That was a main concern... how long is too long in the line. Obviously starting off I may take a bit longer than the average Camper. But after pulling up, how long does it take most of you? My father-in-law & brother-in-law fish professionally so I know about the waiting game and they are incredibly quick about getting in and out of the water.


----------



## GlenninTexas (Aug 11, 2004)

Brad said:


> Here are two more suggestions.
> 
> Before removing the cap from the end of the drain, double check that all your gate valves are closed completely. It's darned near impossible to connect your drain hose when black tank discharge is pouring out all over your hands, feet, legs, etc. Don't ask how I know this. By the way also never squat down right in fron t of the discharge line either.
> If you install a quicky-flush type cleaner, do not use it at the dump station unless there is no other traffic. There's nothing worse than some nitwit tqaking 1/2 hour to dump and clean his tanks while others are waiting. Its akin to launching your boat at a public boat ramp and then loading all your stuff in before clearing the ramp.
> ...


That was a main concern... how long is too long in the line. Obviously starting off I may take a bit longer than the average Camper. But after pulling up, how long does it take most of you? My father-in-law & brother-in-law fish professionally so I know about the waiting game and they are incredibly quick about getting in and out of the water.

[/quote]

Being new at it it may take you 15-20 minutes. I think most people in line would recognize a brand spanking new rv and understand. In time you should be able to do yuor dump routine in 10 minutes.
Just like boating, prepare befor its your turn. While your waiting in line, go ahead and unlock your storage locker, get your gloves out, check your valves are closed, etc. Have your wife get out and guide you to tell you when your positioned at the dump, sometimes its hard to tell if your close enough. By the way, don't get too close, just within easy reach for your dump hose. After you've dumped both tanks, rinse and store your hose, then move on out to a place where you can get out and stow your gloves, button her up, etc.
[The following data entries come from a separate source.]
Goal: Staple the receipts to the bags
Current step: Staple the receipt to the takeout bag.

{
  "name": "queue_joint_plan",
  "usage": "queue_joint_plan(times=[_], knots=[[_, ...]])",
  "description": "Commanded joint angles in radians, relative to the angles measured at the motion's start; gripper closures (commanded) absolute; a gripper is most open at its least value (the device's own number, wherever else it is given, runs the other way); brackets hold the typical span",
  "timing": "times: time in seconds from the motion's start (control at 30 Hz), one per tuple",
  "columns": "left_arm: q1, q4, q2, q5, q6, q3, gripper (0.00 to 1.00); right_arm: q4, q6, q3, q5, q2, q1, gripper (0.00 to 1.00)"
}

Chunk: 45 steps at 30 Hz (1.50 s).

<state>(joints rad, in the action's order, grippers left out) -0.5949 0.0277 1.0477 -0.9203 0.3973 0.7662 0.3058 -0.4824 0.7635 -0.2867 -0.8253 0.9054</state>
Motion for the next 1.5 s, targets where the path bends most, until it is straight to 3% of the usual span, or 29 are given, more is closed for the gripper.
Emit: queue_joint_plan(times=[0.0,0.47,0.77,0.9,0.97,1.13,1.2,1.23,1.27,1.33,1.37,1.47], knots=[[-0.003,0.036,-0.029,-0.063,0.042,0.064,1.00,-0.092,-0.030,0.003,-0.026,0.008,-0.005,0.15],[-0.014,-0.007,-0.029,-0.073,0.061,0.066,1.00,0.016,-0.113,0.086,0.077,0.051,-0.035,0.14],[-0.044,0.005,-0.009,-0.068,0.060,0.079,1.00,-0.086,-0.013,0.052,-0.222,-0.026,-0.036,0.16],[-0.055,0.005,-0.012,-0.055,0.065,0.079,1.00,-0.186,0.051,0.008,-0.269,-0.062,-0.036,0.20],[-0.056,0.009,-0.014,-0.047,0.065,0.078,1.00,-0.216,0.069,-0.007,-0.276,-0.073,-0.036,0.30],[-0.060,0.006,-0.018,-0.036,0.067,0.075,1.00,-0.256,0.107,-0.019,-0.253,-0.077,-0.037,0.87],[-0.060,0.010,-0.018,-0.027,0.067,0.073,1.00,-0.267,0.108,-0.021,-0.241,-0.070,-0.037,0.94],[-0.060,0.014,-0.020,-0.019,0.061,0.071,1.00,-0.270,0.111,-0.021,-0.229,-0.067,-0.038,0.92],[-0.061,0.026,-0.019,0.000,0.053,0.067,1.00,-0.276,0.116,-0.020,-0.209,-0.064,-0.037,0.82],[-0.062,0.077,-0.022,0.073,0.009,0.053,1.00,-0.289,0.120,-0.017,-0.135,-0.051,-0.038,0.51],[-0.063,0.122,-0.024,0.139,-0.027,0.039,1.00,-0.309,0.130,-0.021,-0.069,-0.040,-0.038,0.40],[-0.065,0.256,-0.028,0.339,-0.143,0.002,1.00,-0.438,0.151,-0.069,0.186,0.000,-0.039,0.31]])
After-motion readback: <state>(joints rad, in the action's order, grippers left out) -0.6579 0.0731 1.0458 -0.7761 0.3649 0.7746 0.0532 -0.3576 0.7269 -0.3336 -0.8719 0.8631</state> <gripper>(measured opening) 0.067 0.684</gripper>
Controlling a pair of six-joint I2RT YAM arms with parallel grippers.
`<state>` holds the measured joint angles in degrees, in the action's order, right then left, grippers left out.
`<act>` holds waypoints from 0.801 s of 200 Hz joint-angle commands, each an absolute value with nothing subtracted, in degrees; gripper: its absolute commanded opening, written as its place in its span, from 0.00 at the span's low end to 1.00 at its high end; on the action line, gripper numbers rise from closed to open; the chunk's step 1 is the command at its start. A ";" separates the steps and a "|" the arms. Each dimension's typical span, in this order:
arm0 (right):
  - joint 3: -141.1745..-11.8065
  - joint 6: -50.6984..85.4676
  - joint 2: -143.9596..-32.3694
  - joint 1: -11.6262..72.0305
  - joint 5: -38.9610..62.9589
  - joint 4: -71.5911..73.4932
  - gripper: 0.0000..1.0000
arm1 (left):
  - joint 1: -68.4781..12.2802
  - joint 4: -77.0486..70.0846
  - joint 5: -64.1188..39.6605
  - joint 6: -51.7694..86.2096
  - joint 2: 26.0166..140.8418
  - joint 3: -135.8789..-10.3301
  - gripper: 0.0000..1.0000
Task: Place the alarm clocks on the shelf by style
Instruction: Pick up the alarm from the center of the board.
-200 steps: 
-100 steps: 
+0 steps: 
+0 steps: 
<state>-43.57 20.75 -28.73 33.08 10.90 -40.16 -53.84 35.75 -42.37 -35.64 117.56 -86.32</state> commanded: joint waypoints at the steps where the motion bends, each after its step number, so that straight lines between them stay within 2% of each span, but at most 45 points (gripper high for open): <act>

It not all that difficult and certainly not anything to fret over. People understand it takes time. What annoys peope (me at least) are people who daudle around doing things that could be done before or after dumping.

Enjoy yourself thats what's camping is all about.
Regards, Glenn


----------



## tdvffjohn (Mar 10, 2005)

You are correct about the time filling using a Tornado or Quickie Flush. If there is a line, I connect it before dumping and turn it on, then open the black tank to drain. It will rinse as it drains and be sufficient most times.


----------



## pjb2cool (Apr 8, 2004)

Castle Rock Outbackers said:


> If you would rather "see" (instead of read) how to dump your tanks, rent the movie _RV_. Robin Williams displays the trade perfectly.
> 
> Randy


Ditto on this one. I have yet to see an actual 'hose spreader'







For dumping, I go with the motto - check twice(hose connections) , dump once


----------